-- Task description --
In the entries that follow, find each line with the word "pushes" and copy it.
(Entries supplied Opens)
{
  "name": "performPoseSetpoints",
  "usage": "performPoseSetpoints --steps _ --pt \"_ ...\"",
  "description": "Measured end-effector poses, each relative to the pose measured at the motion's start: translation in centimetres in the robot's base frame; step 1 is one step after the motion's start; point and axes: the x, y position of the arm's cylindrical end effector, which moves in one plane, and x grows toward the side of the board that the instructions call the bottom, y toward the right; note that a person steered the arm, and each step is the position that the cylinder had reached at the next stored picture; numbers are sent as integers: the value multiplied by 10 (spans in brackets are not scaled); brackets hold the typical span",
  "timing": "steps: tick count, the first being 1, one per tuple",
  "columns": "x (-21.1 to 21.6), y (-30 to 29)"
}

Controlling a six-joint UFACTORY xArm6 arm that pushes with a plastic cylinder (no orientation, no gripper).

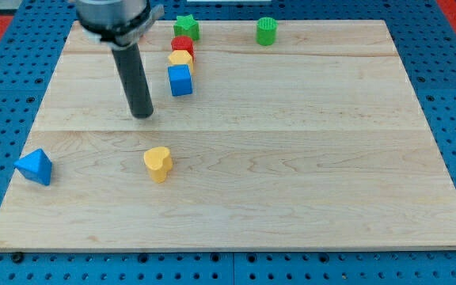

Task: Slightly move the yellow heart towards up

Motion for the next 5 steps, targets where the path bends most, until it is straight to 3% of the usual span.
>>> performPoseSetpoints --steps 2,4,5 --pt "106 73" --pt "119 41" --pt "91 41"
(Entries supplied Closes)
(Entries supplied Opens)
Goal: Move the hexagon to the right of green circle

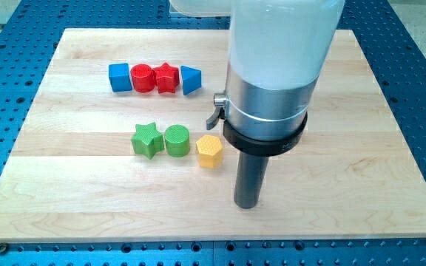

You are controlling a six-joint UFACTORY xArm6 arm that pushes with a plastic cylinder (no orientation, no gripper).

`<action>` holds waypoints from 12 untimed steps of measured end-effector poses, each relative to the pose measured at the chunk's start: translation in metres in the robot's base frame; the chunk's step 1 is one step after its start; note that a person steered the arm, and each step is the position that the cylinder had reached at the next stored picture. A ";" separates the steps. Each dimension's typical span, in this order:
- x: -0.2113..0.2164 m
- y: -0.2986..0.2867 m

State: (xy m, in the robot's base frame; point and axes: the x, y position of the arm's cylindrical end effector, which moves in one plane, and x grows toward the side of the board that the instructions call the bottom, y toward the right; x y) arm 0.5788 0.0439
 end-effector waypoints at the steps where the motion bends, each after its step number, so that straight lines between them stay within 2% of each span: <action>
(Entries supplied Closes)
-- Finished exercise --
Controlling a six-joint UFACTORY xArm6 arm that pushes with a plastic cylinder (no orientation, no gripper).
You are controlling a six-joint UFACTORY xArm6 arm that pushes with a plastic cylinder (no orientation, no gripper).

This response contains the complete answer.